Recorded data

►

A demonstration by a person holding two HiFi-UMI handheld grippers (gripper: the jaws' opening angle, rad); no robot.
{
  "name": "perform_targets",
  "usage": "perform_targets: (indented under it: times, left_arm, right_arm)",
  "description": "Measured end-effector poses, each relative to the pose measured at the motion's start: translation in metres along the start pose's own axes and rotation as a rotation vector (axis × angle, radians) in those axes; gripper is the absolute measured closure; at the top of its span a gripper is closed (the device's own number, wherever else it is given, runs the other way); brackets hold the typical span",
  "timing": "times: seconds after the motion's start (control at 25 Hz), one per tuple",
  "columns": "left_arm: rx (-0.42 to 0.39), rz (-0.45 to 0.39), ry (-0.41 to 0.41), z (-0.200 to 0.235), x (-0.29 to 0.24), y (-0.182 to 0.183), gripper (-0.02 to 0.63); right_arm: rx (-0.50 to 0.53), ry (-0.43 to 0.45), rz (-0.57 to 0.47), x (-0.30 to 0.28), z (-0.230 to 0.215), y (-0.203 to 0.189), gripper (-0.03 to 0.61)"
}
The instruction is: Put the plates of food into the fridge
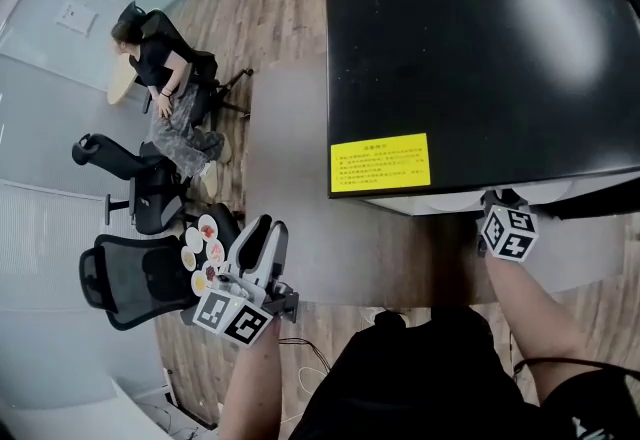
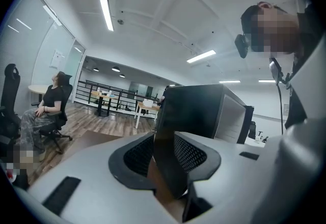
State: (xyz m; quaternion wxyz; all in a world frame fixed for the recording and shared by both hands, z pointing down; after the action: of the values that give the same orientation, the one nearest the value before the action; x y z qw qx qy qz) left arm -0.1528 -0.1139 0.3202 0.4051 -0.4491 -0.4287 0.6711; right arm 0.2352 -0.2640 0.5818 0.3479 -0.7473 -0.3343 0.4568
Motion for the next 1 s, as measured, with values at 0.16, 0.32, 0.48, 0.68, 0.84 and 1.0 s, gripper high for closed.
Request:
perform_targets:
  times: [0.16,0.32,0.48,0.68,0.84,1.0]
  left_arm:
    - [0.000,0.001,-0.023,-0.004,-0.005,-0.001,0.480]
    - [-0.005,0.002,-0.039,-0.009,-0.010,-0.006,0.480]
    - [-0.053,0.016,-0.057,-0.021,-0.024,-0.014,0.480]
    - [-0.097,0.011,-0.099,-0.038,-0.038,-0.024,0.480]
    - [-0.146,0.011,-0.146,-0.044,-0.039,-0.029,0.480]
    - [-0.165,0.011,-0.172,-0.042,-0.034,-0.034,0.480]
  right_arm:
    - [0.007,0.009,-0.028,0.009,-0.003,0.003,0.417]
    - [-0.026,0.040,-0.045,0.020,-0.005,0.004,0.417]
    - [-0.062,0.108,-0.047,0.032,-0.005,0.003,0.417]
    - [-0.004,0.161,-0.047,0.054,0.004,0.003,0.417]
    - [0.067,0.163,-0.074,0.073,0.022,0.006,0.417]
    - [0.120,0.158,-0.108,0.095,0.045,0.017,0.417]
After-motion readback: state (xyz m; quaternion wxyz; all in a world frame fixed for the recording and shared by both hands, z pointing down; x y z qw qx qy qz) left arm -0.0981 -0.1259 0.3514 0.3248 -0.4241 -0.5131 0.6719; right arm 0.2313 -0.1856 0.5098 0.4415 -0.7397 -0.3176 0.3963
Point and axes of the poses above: the fingertips, and each gripper's own axes: x backward along the fingers, z to its left, y out of its top, the point moved 5 cm from there along x, backward along the fingers, and after that the axes turned 2 degrees about z, right-handed, at the moved point
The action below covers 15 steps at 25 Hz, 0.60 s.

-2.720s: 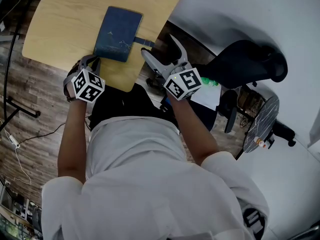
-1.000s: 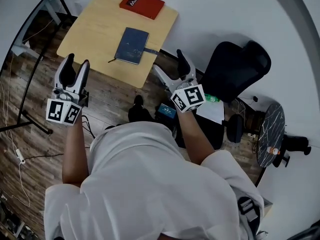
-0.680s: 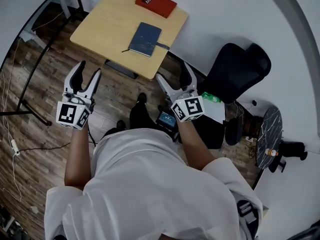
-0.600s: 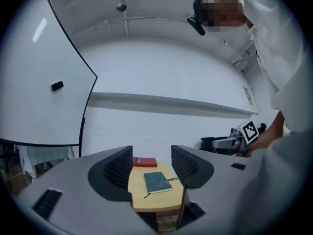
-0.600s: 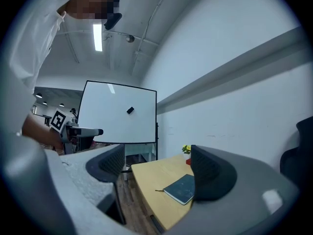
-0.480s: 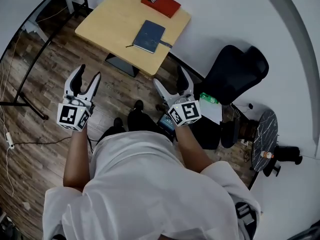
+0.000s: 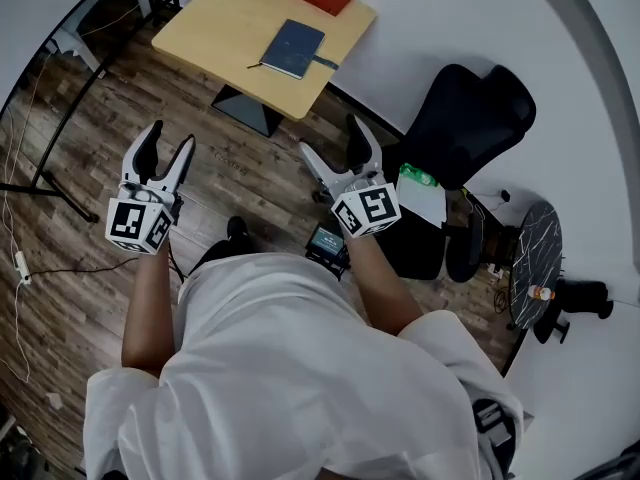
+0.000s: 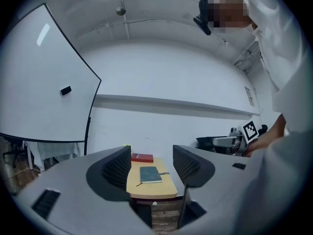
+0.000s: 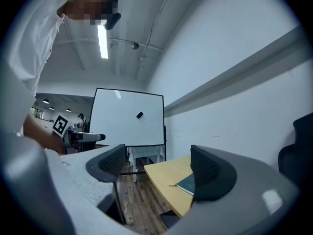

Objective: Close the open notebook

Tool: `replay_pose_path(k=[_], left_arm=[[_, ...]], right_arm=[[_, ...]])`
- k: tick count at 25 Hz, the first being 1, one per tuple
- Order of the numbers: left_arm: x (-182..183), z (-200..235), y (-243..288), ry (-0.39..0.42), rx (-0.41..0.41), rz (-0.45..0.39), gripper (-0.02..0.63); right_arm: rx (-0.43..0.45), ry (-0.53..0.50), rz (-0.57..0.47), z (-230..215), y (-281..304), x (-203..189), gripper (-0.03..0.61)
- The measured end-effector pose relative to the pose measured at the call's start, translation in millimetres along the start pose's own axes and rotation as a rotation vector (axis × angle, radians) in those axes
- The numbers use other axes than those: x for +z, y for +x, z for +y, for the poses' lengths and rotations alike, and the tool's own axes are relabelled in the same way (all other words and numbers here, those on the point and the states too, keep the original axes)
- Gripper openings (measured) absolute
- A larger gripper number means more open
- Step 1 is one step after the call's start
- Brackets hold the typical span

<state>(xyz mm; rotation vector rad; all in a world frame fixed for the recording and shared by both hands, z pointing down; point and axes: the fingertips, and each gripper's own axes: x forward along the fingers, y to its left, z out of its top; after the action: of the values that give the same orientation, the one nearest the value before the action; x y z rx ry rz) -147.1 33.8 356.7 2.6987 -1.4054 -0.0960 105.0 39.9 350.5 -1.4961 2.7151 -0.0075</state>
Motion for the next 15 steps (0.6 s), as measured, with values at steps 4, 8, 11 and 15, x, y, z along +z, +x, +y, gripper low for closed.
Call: replay_pose_path(k=[4,8,11,15], left_arm=[[1,-36,-13,0.019,-0.008,0.006,0.255],[-17,-83,-32,0.004,-0.031,0.037,0.259],[-29,-116,-51,-0.001,-0.045,0.066,0.274],[-43,-142,-76,-0.012,-0.047,0.098,0.326]], right_arm=[[0.004,-0.006,0.0,2,-43,3,0.428],[-0.032,0.023,0.008,2,-108,-4,0.428],[-0.063,0.044,0.037,7,-151,-21,0.428],[-0.068,0.066,0.054,19,-190,-35,0.426]])
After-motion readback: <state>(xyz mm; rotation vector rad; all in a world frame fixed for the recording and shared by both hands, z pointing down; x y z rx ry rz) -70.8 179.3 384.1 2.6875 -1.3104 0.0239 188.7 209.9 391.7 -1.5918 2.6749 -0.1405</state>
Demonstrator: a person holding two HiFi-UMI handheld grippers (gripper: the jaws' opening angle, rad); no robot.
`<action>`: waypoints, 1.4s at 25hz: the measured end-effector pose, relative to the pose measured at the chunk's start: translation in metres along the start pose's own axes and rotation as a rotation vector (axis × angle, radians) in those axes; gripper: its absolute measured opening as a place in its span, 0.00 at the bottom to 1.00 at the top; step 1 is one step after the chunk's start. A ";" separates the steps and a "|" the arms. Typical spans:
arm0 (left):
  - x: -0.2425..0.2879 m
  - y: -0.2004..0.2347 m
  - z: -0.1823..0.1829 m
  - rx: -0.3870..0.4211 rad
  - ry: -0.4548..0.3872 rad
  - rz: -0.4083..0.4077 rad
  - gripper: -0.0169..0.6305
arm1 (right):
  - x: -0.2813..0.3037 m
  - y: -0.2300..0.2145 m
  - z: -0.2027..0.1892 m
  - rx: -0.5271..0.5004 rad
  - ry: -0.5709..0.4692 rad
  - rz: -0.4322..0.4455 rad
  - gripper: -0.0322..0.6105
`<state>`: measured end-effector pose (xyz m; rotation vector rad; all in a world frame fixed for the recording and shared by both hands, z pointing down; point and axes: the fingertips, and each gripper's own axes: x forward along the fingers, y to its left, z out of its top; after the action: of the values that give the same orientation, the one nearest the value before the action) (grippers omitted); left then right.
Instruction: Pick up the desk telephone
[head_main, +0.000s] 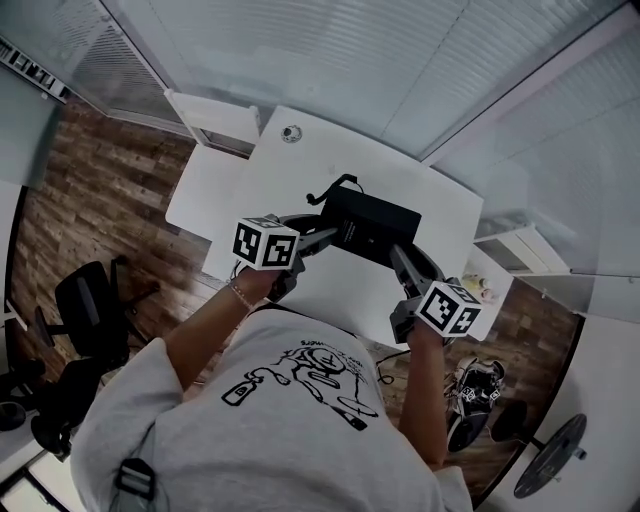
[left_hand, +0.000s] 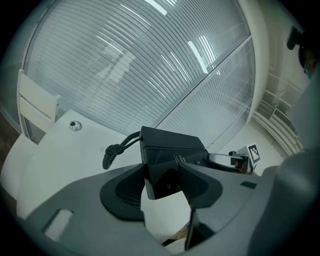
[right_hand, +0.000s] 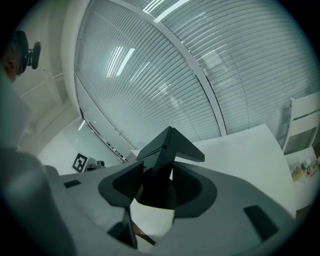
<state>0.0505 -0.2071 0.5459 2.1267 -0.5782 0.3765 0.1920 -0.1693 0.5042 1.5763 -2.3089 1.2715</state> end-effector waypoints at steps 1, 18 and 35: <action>-0.001 -0.004 0.003 0.002 -0.003 0.000 0.32 | -0.003 0.002 0.003 0.001 -0.006 0.000 0.32; -0.028 -0.042 0.029 0.061 -0.044 -0.015 0.32 | -0.034 0.034 0.028 -0.029 -0.070 0.015 0.32; -0.027 -0.039 0.027 0.048 -0.030 -0.018 0.32 | -0.033 0.035 0.028 -0.039 -0.064 0.006 0.32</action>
<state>0.0502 -0.2025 0.4912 2.1851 -0.5723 0.3524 0.1901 -0.1584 0.4499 1.6219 -2.3626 1.1874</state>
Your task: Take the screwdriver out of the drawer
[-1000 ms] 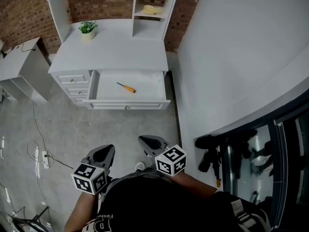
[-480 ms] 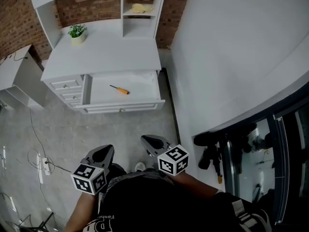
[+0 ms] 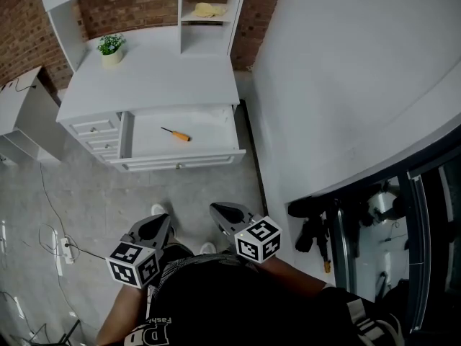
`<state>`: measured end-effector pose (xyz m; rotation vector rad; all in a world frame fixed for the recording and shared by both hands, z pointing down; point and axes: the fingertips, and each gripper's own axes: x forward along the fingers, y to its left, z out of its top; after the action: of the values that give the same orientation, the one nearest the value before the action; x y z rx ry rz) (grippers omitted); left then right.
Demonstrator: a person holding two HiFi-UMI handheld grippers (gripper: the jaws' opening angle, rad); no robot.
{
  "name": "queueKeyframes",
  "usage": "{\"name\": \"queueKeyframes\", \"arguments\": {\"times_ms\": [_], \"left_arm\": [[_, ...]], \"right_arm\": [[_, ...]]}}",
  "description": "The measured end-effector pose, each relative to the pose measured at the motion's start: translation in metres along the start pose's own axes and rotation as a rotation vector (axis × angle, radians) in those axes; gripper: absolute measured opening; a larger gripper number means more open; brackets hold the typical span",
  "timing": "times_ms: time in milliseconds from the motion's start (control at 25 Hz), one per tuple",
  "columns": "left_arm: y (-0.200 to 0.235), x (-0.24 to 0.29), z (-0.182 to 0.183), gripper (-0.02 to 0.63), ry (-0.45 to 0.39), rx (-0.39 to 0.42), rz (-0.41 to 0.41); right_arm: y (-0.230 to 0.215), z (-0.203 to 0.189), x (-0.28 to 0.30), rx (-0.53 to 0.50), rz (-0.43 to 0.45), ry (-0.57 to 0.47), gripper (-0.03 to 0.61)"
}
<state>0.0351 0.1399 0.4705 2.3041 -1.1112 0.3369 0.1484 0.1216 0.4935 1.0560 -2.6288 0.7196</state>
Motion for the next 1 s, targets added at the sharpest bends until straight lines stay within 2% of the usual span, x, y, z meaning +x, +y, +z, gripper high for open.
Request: {"name": "queueKeyframes", "arguments": {"times_ms": [520, 1000], "left_arm": [[0.026, 0.026, 0.011, 0.015, 0.033, -0.002, -0.018], [0.076, 0.044, 0.047, 0.015, 0.002, -0.01, -0.013]], "right_arm": [[-0.022, 0.005, 0.023, 0.015, -0.03, 0.028, 0.003], [-0.037, 0.031, 0.078, -0.017, -0.017, 0.052, 0.002]]}}
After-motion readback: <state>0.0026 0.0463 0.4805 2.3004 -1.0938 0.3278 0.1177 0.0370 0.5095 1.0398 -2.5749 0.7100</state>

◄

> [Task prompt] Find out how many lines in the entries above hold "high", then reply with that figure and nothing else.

> [Worked solution] 2